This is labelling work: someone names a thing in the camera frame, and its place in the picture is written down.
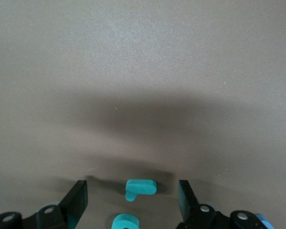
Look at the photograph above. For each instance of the brown table cover mat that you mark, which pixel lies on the brown table cover mat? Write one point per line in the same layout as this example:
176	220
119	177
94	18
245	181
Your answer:
143	71

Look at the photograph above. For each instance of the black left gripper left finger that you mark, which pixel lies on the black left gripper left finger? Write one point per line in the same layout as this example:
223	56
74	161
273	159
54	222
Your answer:
71	205

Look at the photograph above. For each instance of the teal foam letter l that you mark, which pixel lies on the teal foam letter l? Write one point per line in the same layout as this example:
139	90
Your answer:
140	187

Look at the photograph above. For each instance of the teal foam letter c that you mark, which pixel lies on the teal foam letter c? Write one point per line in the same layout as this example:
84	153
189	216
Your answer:
124	220

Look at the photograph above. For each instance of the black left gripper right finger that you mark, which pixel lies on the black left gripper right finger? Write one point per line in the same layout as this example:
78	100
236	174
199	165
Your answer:
190	205

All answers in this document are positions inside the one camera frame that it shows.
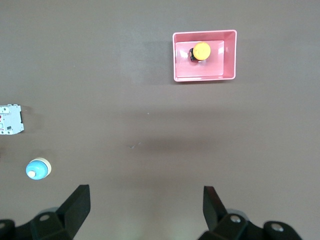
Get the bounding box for blue call bell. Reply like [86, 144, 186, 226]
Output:
[25, 157, 52, 181]

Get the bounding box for yellow push button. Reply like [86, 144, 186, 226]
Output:
[188, 41, 212, 63]

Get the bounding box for light red plastic box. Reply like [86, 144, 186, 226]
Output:
[172, 29, 238, 82]

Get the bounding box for white circuit breaker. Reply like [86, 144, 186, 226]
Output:
[0, 104, 25, 136]

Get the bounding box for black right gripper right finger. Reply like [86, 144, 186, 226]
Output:
[198, 185, 265, 240]

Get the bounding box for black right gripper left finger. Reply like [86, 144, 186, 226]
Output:
[14, 184, 91, 240]

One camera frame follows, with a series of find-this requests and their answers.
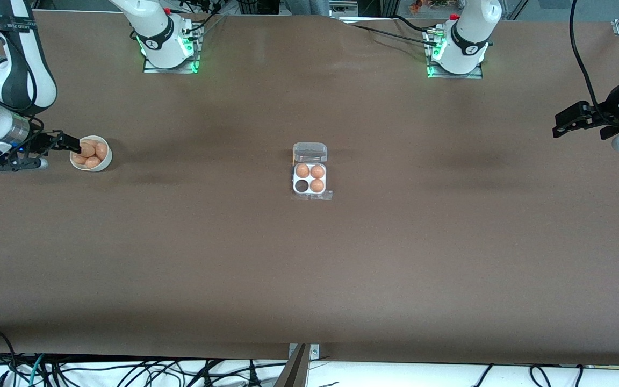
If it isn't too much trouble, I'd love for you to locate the brown table cover sheet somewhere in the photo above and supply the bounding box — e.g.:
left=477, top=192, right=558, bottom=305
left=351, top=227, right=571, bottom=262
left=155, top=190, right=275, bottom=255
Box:
left=0, top=10, right=619, bottom=366

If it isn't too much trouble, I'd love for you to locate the orange background object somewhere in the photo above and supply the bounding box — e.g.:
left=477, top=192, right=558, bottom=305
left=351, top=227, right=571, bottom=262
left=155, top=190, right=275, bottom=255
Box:
left=409, top=0, right=450, bottom=14

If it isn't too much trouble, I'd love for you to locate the white round bowl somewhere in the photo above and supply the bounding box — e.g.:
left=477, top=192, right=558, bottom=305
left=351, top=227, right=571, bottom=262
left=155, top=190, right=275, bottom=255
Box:
left=69, top=135, right=113, bottom=172

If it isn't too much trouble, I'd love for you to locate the clear plastic egg carton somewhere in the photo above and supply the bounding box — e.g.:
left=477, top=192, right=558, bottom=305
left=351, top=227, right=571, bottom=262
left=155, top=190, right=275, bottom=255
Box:
left=291, top=142, right=334, bottom=202

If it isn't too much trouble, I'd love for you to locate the small silver bracket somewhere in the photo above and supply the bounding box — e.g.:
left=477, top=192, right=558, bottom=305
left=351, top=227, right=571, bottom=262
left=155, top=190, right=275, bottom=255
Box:
left=289, top=343, right=320, bottom=359

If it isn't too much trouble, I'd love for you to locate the teal cable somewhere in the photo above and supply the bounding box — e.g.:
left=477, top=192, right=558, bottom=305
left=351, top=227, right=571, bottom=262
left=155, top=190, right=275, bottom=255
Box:
left=26, top=354, right=47, bottom=387

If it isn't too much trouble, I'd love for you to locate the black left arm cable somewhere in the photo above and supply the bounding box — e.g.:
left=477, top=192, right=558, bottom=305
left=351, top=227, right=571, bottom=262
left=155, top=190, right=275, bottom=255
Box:
left=570, top=0, right=611, bottom=121

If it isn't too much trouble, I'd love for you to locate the grey metal equipment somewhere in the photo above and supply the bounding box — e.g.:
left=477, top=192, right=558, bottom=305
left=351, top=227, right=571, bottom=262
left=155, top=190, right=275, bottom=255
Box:
left=329, top=0, right=380, bottom=23

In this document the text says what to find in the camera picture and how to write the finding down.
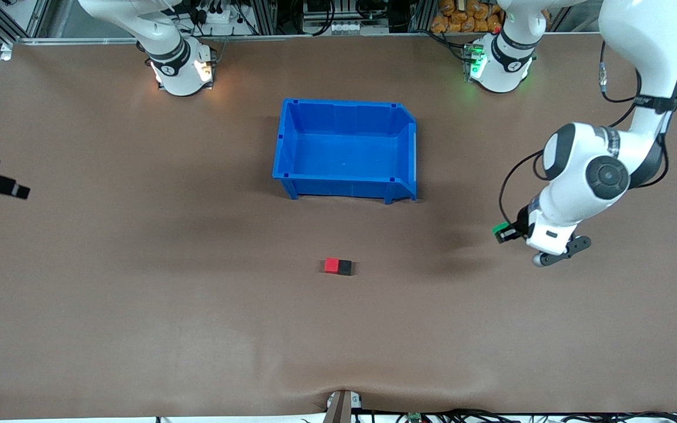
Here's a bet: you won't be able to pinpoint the blue plastic storage bin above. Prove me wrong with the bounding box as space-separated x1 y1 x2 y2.
272 98 418 205

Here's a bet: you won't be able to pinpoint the orange snack bags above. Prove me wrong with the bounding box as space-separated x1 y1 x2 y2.
431 0 504 34

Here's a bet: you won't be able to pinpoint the grey electronics box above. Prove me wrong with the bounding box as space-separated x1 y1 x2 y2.
302 0 392 36

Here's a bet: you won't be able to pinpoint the white power strip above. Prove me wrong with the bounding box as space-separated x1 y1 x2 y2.
189 0 245 27

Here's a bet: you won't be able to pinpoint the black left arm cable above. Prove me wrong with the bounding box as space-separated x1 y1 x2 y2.
498 40 668 227

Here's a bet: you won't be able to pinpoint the aluminium frame profile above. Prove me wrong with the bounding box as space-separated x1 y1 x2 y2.
0 0 51 46

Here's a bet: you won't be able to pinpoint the aluminium frame post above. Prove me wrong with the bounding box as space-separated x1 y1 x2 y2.
409 0 436 33
250 0 278 36

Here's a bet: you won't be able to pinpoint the brown camera mount bracket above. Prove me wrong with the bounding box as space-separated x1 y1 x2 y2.
326 390 363 423

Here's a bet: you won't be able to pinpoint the aluminium table edge rail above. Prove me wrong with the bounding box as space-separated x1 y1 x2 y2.
14 32 474 45

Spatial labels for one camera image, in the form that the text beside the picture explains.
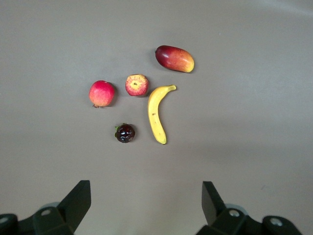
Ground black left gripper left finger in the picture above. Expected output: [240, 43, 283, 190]
[0, 180, 91, 235]

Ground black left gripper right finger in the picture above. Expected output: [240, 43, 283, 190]
[197, 181, 304, 235]

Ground yellow banana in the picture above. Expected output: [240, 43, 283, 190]
[147, 84, 177, 145]

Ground red yellow striped apple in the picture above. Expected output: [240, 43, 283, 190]
[125, 74, 149, 97]

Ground dark purple mangosteen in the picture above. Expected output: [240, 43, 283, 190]
[114, 123, 136, 143]

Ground red pink pomegranate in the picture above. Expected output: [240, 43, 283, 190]
[88, 80, 116, 109]

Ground red yellow mango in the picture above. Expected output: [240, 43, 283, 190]
[155, 45, 195, 73]

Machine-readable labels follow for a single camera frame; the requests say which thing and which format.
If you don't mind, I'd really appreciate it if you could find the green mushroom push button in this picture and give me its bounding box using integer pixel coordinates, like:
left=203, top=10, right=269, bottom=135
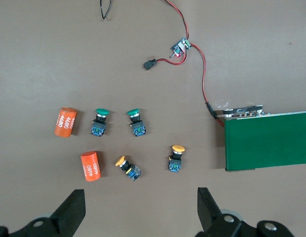
left=90, top=108, right=110, bottom=138
left=126, top=108, right=147, bottom=138

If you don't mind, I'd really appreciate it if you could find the red black motor wire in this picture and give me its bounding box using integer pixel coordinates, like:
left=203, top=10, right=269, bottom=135
left=190, top=42, right=227, bottom=128

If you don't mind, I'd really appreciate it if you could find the thin black power cable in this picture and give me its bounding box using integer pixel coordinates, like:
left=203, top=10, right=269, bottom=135
left=100, top=0, right=113, bottom=20

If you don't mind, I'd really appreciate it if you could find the small speed controller board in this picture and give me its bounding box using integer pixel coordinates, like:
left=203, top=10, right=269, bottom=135
left=170, top=37, right=192, bottom=59

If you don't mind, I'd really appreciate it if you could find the yellow mushroom push button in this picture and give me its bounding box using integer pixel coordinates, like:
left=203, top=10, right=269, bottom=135
left=115, top=155, right=142, bottom=182
left=167, top=144, right=186, bottom=173

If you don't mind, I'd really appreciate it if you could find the green belt conveyor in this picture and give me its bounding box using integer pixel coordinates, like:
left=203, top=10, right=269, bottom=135
left=216, top=104, right=306, bottom=173

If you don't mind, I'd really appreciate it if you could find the black plug with red lead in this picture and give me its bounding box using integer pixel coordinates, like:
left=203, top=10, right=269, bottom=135
left=143, top=53, right=186, bottom=71

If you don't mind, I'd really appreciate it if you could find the red black supply wire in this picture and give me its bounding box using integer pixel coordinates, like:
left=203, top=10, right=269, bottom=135
left=164, top=0, right=191, bottom=41

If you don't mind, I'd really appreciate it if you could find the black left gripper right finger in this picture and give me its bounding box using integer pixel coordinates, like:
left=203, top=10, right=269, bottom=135
left=196, top=187, right=296, bottom=237

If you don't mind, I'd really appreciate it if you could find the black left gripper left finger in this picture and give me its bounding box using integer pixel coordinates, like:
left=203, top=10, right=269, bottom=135
left=0, top=189, right=86, bottom=237

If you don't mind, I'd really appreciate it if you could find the orange cylinder marked 4680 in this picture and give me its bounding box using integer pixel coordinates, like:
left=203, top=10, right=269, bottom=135
left=53, top=107, right=78, bottom=138
left=80, top=151, right=102, bottom=182

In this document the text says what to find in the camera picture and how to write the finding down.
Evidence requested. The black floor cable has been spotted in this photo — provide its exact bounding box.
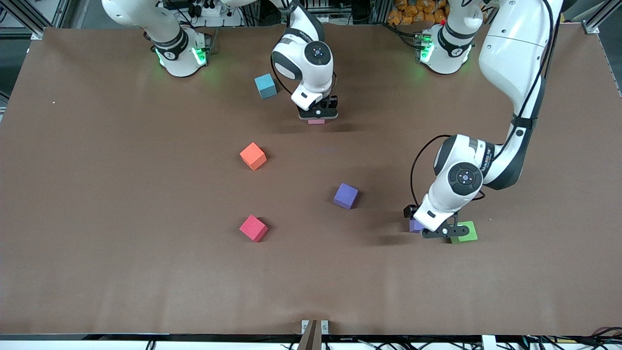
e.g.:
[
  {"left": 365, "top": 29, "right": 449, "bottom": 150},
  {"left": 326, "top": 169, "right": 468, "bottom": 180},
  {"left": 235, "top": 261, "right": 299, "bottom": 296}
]
[{"left": 522, "top": 335, "right": 622, "bottom": 350}]

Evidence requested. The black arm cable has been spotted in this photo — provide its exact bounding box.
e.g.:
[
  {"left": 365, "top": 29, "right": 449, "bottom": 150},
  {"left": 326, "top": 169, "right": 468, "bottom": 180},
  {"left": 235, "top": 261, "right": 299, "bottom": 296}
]
[
  {"left": 270, "top": 53, "right": 293, "bottom": 96},
  {"left": 410, "top": 0, "right": 557, "bottom": 210}
]

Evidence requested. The cyan foam block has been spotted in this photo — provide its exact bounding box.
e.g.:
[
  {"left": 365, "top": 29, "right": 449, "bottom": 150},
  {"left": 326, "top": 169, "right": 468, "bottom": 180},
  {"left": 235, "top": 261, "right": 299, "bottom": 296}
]
[{"left": 254, "top": 73, "right": 278, "bottom": 100}]

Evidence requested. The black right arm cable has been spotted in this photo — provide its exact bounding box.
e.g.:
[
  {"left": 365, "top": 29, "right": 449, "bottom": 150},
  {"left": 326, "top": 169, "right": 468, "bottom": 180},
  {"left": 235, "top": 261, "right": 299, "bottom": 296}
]
[{"left": 270, "top": 53, "right": 293, "bottom": 96}]

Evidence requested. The metal camera stand bracket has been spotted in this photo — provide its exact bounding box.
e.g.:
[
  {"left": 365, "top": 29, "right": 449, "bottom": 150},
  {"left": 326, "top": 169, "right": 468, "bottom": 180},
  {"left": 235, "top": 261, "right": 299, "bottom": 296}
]
[{"left": 301, "top": 319, "right": 329, "bottom": 336}]

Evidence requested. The green foam block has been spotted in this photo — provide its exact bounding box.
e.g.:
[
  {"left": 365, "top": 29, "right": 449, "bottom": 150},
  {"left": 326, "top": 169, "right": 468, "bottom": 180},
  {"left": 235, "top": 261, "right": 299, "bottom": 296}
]
[{"left": 449, "top": 221, "right": 478, "bottom": 245}]

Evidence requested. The paper table cover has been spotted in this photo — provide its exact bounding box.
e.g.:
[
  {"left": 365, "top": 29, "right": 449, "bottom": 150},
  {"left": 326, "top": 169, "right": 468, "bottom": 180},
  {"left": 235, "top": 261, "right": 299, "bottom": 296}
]
[{"left": 0, "top": 24, "right": 622, "bottom": 337}]

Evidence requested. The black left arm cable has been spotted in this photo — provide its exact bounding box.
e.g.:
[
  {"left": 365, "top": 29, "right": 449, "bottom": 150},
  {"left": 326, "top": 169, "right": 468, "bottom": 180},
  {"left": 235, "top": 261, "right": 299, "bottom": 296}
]
[{"left": 410, "top": 0, "right": 557, "bottom": 210}]

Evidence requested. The white power strip with plugs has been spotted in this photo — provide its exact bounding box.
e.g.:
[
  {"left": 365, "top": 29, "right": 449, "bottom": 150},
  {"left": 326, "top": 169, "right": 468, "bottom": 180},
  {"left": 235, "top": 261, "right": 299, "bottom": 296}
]
[{"left": 187, "top": 0, "right": 229, "bottom": 18}]

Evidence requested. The brown camera stand pole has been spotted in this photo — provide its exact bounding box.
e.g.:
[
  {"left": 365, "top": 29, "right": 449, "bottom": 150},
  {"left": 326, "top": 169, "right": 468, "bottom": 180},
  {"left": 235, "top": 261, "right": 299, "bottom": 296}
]
[{"left": 296, "top": 319, "right": 319, "bottom": 350}]

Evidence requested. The aluminium frame post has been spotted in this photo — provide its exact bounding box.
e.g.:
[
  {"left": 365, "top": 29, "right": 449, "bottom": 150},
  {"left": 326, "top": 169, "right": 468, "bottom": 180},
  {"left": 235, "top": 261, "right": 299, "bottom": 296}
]
[
  {"left": 0, "top": 0, "right": 73, "bottom": 39},
  {"left": 582, "top": 0, "right": 622, "bottom": 35}
]

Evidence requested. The red foam block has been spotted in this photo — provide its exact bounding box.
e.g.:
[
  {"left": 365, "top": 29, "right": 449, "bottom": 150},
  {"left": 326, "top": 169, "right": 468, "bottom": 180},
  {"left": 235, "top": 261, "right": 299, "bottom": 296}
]
[{"left": 239, "top": 214, "right": 269, "bottom": 243}]

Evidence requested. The white multi-socket strip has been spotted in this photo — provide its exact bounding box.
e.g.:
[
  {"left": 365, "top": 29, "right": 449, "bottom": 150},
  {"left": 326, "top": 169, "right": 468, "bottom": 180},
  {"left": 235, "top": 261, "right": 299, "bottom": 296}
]
[{"left": 311, "top": 0, "right": 342, "bottom": 24}]

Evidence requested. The orange foam block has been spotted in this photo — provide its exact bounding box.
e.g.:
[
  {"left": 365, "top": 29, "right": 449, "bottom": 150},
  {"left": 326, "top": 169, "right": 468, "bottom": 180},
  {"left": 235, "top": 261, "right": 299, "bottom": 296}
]
[{"left": 239, "top": 142, "right": 268, "bottom": 171}]

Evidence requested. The bag of orange fruit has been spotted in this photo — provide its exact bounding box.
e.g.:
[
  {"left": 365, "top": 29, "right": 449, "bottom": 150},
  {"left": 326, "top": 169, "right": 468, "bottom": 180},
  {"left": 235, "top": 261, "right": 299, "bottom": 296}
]
[{"left": 388, "top": 0, "right": 449, "bottom": 26}]

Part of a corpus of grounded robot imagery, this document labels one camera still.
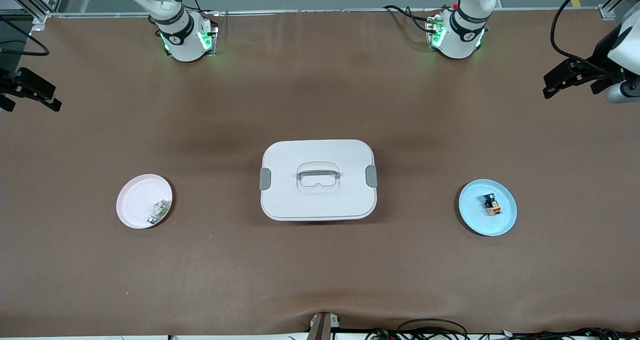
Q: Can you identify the black orange push-button switch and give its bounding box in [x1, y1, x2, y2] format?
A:
[481, 193, 502, 216]

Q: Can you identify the pink round plate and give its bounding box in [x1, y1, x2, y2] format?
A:
[116, 173, 174, 230]

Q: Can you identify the blue round plate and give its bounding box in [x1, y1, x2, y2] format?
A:
[458, 179, 518, 237]

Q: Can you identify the white lidded storage box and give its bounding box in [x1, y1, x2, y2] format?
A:
[259, 139, 379, 222]

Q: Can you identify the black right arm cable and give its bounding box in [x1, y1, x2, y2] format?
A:
[0, 17, 51, 57]

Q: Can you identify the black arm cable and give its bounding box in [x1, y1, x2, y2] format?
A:
[551, 0, 618, 76]
[0, 17, 51, 57]

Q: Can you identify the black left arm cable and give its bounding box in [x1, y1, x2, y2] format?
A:
[551, 0, 618, 76]

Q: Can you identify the aluminium frame profile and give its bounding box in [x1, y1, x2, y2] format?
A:
[0, 0, 68, 31]
[598, 0, 640, 21]

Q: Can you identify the black left base cable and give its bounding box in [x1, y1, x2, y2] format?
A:
[384, 4, 441, 33]

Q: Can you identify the white green push-button switch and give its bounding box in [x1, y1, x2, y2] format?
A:
[147, 199, 171, 226]

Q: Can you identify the black cable bundle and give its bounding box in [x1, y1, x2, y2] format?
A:
[365, 318, 640, 340]

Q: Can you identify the brown camera mount post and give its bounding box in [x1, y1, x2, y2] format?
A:
[306, 311, 342, 340]

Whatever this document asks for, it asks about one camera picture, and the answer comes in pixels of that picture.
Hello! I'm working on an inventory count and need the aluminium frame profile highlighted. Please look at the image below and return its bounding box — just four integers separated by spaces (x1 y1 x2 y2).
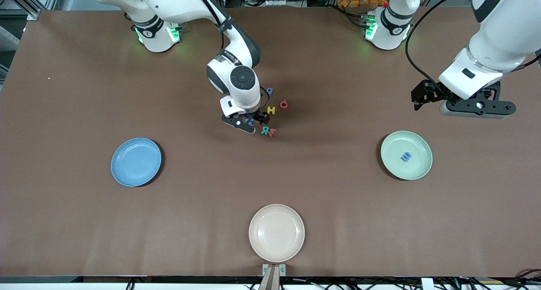
8 0 55 21

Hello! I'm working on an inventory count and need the green plate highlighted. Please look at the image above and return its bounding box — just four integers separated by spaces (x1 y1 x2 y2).
380 131 433 181

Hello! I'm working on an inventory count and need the grey metal camera mount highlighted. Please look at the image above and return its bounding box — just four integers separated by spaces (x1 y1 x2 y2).
262 263 286 290

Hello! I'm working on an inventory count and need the beige plate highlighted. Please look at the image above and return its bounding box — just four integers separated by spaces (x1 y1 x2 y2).
249 204 305 263

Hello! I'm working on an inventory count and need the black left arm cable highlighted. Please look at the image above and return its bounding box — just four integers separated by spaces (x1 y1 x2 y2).
405 0 474 94

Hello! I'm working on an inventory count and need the blue plate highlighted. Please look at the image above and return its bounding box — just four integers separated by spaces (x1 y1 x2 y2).
111 138 162 187

- [WORK REQUIRED] Every line above holding the string "small" should be listed.

- [FINAL ANSWER]
If it isn't too much trouble, I'd love for you to locate the small silver bracket somewhere in the photo above and supply the bounding box — e.g.:
If you don't mind, I'd really appreciate it if you could find the small speed controller board in this picture and give me its bounding box using integer pixel coordinates, like:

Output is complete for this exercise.